WORK ORDER: The reply is to contain the full listing, repeated exactly, with pictures left out.

==== SUPPLIED MATERIAL

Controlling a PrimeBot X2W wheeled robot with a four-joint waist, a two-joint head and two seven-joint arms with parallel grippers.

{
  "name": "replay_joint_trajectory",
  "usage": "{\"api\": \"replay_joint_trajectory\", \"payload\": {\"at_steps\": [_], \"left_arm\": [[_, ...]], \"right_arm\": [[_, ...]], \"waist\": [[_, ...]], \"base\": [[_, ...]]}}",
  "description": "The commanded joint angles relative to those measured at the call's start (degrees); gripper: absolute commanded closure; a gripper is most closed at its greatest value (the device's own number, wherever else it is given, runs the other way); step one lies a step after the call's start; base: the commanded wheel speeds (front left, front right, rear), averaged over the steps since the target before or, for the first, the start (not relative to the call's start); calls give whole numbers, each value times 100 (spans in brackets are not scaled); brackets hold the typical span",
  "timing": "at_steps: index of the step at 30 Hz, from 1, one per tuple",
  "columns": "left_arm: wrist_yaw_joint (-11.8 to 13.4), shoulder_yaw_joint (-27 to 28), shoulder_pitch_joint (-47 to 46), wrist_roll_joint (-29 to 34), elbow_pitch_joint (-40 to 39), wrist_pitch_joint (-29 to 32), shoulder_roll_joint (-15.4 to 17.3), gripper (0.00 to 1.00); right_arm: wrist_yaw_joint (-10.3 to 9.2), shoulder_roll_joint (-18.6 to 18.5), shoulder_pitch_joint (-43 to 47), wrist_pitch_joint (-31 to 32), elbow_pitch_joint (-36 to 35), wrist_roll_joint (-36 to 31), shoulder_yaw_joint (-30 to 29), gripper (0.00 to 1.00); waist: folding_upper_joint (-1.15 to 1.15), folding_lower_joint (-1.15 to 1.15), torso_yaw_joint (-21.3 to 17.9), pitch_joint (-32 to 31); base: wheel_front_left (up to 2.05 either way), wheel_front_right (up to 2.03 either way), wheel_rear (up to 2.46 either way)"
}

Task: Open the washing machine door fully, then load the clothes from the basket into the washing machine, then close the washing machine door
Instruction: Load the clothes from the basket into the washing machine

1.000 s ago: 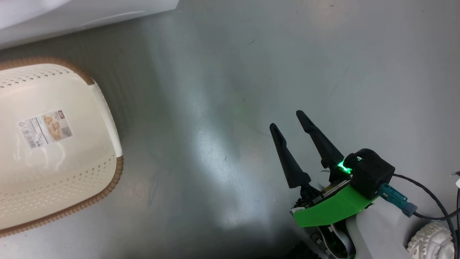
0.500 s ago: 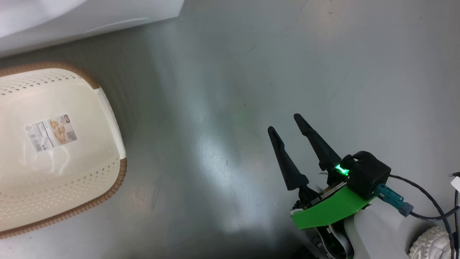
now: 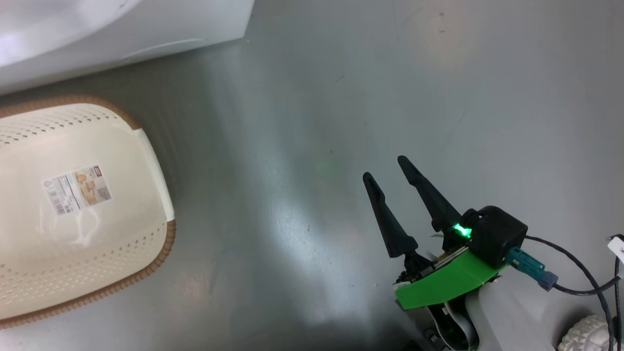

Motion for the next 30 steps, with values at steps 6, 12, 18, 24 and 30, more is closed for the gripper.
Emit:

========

SOLUTION TO THE PROBLEM:
Controlling a PrimeBot X2W wheeled robot with a four-joint waist, a two-joint head and two seven-joint arms with parallel grippers.

{
  "name": "replay_joint_trajectory",
  "usage": "{\"api\": \"replay_joint_trajectory\", \"payload\": {\"at_steps\": [_], \"left_arm\": [[_, ...]], \"right_arm\": [[_, ...]], \"waist\": [[_, ...]], \"base\": [[_, ...]]}}",
  "description": "The commanded joint angles relative to those measured at the call's start (degrees); gripper: absolute commanded closure; a gripper is most closed at its greatest value (the device's own number, wherever else it is given, runs the other way); step one lies a step after the call's start; base: the commanded wheel speeds (front left, front right, rear), averaged over the steps since the target before or, for the first, the start (not relative to the call's start); calls give whole numbers, each value times 100 (spans in brackets are not scaled); brackets hold the typical span",
  "timing": "at_steps: index of the step at 30 Hz, from 1, one per tuple",
  "columns": "left_arm: wrist_yaw_joint (-11.8 to 13.4), shoulder_yaw_joint (-27 to 28), shoulder_pitch_joint (-47 to 46), wrist_roll_joint (-29 to 34), elbow_pitch_joint (-40 to 39), wrist_pitch_joint (-29 to 32), shoulder_roll_joint (-15.4 to 17.3), gripper (0.00 to 1.00); right_arm: wrist_yaw_joint (-10.3 to 9.2), shoulder_roll_joint (-18.6 to 18.5), shoulder_pitch_joint (-43 to 47), wrist_pitch_joint (-31 to 32), elbow_pitch_joint (-36 to 35), wrist_roll_joint (-36 to 31), shoulder_yaw_joint (-30 to 29), gripper (0.00 to 1.00); waist: folding_upper_joint (-1.15 to 1.15), folding_lower_joint (-1.15 to 1.15), torso_yaw_joint (-21.3 to 17.9), pitch_joint (-32 to 31); base: wheel_front_left (up to 2.05 either way), wheel_front_right (up to 2.03 either way), wheel_rear (up to 2.46 either way)"
}

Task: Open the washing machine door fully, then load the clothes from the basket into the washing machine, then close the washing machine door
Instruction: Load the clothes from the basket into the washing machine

1.000 s ago: 
0.500 s ago: 
now: 

Motion for the next 30 steps, with values at steps 6, 12, 18, 24 and 30, more is closed for the gripper.
Emit:

This output is complete, so the exercise is closed.